Il convient, par ailleurs, de noter que les démons n'hésitaient jamais à emprunter la forme animale pour rencontrer les humains en rase campagne, venir troubler les religieuses jusque dans leur lit, ou présider les cérémonies du sabbat. "Les démons se forment tout subit en ce qui leur plaît, écrit Ambroise Paré, souvent on les voit se transformer en serpents, crapauds, chats-huants, corbeaux, boucs, ânes, chiens, chats, loups, taureaux; ils se transmuent en hommes et aussi en anges de lumière".
Pour sa part, Satan adoptait fréquemment l'extérieur du loup; de cet animal redoutable, méchant et simulateur, qui symbolise les faux prophètes, les esprits cauteleux. Il attachait, bien entendu, le plus grand prix à se trouver des imitateurs. Pourtant, à l'inverse des dieux du paganisme, ce ne sont point les mortelles qu'il transformait en ourses ou en génisses, mais ses propres séides qui jouissaient d'elles sexuellement, et de surcroît les dévoraient. Car les loups-garous étaient friands de la chair des bergères, sans négliger pour autant, bien au contraire, celle des petits pâtres... Tel leur animal totémique, les loups-garous étaient doués d'une étonnante mobilité et se déplaçaient le plus souvent par bandes. " En marchant ils laissent sur la terre la trace des loups, font les ravages et cruautés des loups, étranglent les chiens, coupent la gorge avec les dents aux jeunes enfants, prennent goût à la chair humaine comme les loups, ont l'adresse et la résolution à la face des hommes d'exécuter de tels actes. Et quand ils courent ensemble, ils sont accoutumés de départir de leurs chasse les uns aux autres..."(Histoires admirables, Paris, 1600, tome I).

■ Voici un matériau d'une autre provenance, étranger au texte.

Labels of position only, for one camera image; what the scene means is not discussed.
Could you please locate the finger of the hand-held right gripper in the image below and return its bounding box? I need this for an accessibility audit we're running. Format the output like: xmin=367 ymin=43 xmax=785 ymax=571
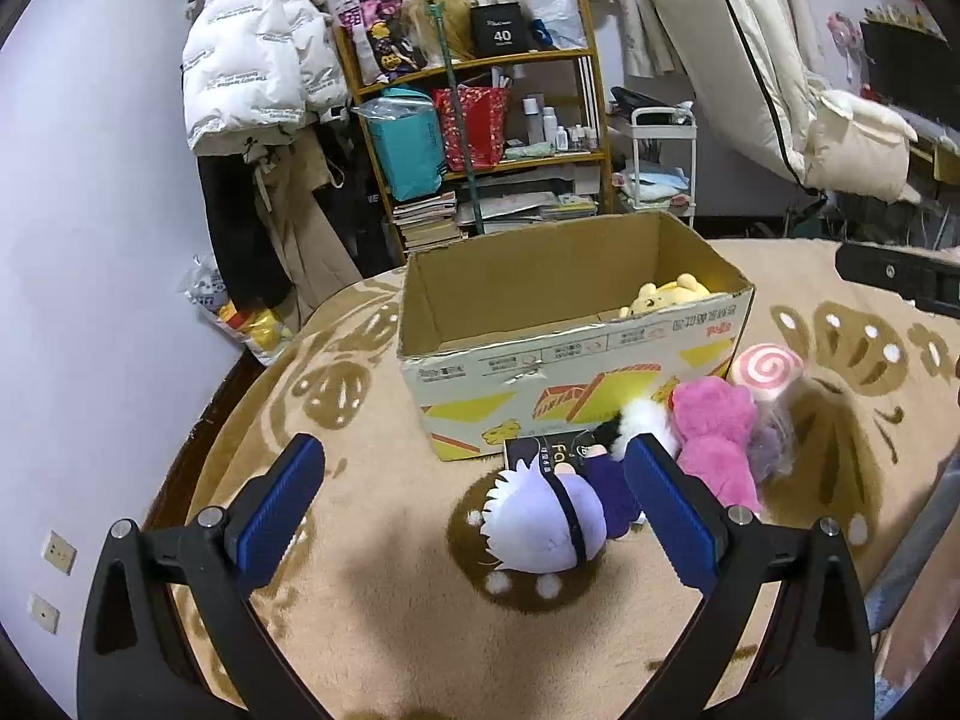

La possession diabolique, relativement fréquente, entraînait de son côté l'émission de cris et de hurlements au moment de la transformation de l'homme en animal. Ainsi le Diable créait-il l'autosuggestion nécessaire, entraînant dans la métamorphose ceux qui en éprouvaient la phobie.
La bestialité, dont les résultats ne faisaient pas de doute, constituait par ailleurs un mode idéal de procréation des loups-garous. D'après leurs aveux, les plaisirs que ces derniers prenaient avec les louves étaient aussi intenses, sinon plus, que ceux qu'ils éprouvaient avec les femmes, et certains magiciens, soucieux d'éprouver des jouissances nouvelles, n'hésitaient pas à transformer leurs compagnes en animal domestique. Ce coïte bestial aboutissait, disait-on , à l'apparition de monstres ou d'êtres hybrides reconnaissables à l'exagération de leur pilosisme (hypertrichose) et à leur dégénérescence physique. Enfin, l'onguent, que le Diable remettait à ses nouveaux amis après la signature du pacte et l'imposition de la marque, leur permettait d'opérer très aisément la métamorphose. Ou, tout au moins, de croire, durant leurs rêves, qu'ils s'étaient mués en loups-garous.